About Anthropic
Anthropic’s mission is to create reliable, interpretable, and steerable AI systems. We want AI to be safe and beneficial for our users and for society as a whole. Our team is a quickly growing group of committed researchers, engineers, policy experts, and business leaders working together to build beneficial AI systems.
About the role
We are looking for Research engineers to help design and build safety and oversight algorithms for our AI models and products. As a Trust and Safety Research Engineer, you will work to design and train ML models based on research progress, which detect harmful user/model behaviors and help ensure society's well-being. You will apply your research skills to uphold our principles of safety, transparency, and oversight while enforcing our terms of service and acceptable use policies.

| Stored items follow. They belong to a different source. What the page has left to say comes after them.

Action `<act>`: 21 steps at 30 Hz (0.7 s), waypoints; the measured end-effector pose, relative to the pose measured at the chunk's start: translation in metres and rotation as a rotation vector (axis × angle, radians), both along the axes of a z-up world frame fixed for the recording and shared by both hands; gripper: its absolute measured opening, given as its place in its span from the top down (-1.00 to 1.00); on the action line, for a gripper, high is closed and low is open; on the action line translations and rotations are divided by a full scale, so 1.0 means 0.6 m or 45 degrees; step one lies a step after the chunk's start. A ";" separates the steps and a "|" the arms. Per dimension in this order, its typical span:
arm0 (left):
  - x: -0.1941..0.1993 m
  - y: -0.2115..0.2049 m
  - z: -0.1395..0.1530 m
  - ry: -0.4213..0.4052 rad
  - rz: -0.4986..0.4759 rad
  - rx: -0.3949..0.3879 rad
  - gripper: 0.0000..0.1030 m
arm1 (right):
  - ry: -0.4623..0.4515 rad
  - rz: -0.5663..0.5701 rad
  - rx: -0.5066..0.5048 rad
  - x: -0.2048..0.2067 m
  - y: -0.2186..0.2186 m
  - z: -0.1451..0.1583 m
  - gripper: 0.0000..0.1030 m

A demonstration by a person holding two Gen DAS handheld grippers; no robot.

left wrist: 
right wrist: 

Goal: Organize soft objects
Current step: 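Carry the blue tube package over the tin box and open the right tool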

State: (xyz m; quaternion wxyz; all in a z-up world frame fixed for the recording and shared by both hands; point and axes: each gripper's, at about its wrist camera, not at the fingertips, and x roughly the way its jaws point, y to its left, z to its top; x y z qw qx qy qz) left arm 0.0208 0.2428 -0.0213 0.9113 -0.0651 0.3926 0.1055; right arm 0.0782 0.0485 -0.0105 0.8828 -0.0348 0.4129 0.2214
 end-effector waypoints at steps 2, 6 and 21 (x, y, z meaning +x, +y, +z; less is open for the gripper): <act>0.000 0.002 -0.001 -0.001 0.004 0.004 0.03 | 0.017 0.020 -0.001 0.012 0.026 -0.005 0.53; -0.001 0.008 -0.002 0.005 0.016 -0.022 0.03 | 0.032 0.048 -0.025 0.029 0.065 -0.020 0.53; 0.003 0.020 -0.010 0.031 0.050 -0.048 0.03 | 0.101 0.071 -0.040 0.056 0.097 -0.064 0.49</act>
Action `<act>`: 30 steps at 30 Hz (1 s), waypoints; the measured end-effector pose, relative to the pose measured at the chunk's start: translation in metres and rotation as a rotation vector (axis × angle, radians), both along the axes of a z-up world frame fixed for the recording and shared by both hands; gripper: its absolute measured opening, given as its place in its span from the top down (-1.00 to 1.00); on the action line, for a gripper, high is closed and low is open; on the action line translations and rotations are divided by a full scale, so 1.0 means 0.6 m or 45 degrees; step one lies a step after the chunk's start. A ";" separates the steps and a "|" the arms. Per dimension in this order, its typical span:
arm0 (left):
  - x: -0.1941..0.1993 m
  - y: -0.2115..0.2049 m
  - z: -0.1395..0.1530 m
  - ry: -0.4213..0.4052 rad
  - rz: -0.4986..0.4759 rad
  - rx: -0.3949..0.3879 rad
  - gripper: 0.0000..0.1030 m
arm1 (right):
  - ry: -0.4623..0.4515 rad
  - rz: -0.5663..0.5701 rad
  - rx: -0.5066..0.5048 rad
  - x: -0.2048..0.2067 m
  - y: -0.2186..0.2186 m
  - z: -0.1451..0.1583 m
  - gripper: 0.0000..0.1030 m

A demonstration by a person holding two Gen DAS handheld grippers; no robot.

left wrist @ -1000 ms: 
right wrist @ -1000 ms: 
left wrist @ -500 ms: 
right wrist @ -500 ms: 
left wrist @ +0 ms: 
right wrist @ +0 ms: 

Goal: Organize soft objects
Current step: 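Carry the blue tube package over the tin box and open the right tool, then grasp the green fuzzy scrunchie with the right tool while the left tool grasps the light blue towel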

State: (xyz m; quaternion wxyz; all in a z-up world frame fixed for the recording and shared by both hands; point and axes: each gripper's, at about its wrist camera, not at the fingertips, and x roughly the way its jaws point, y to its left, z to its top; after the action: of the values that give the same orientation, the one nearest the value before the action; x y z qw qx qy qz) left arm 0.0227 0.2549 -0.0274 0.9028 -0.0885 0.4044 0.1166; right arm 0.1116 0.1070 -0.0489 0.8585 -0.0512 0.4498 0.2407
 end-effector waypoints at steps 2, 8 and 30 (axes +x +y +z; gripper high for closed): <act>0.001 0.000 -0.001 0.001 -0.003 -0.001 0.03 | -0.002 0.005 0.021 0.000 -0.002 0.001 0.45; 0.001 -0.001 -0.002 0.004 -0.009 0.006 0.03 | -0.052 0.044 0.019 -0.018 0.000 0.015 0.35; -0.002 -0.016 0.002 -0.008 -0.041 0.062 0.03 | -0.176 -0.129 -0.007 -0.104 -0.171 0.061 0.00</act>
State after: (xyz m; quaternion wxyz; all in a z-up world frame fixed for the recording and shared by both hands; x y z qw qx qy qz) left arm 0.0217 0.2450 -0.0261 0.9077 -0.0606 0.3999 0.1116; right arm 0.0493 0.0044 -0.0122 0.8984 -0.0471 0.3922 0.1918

What you will be working on:
- Design, iterate and build ML models to detect unwanted or anomalous behaviors from both users and LLM models
- Work with T&S ML engineers to review and iterate experiment ideations. Co-author the experiment success criteria and production deployment roadmaps
- Partner with T&S Policy and Enforcement cross-functional teams to understand emerging and sustained abuse patterns from user prompts and behaviors. Incorporate the insights into T&S research datasets
- Surface abuse patterns to sibling research teams in the company. Collaborate together to harden Anthropic’s LLMs at the pre/post training stages
- Stay current with state-of-the-art research in AI and machine learning, and propose ways to apply these advancements to T&S systems
You may be a good fit if you:
- Have 4+ years of experience in a research engineering or an applied research scientist position, preferably with a focus on trust and safety
- Have significant Python programming experience and machine learning experience
- Have proficiency in building trustworthy and safe AI technology
- Have strong communication skills and ability to explain complex technical concepts to non-technical stakeholders
- Care about the societal impacts and long-term implications of your work and are results oriented
Strong candidates may also:
- Have experience fine-tuning large language models with supervised learning or reinforcement learning
- Have experience with machine learning frameworks like Scikit-Learn, Tensorflow, or Pytorch
- Have experience authoring research papers in machine learning, NLP, or AI alignment or similar industry experience
- Have developed evaluations for language models
The expected salary range for this position is:
Logistics
Location-based hybrid policy: Currently, we expect all staff to be in one of our offices at least 25% of the time. However, some roles may require more time in our offices.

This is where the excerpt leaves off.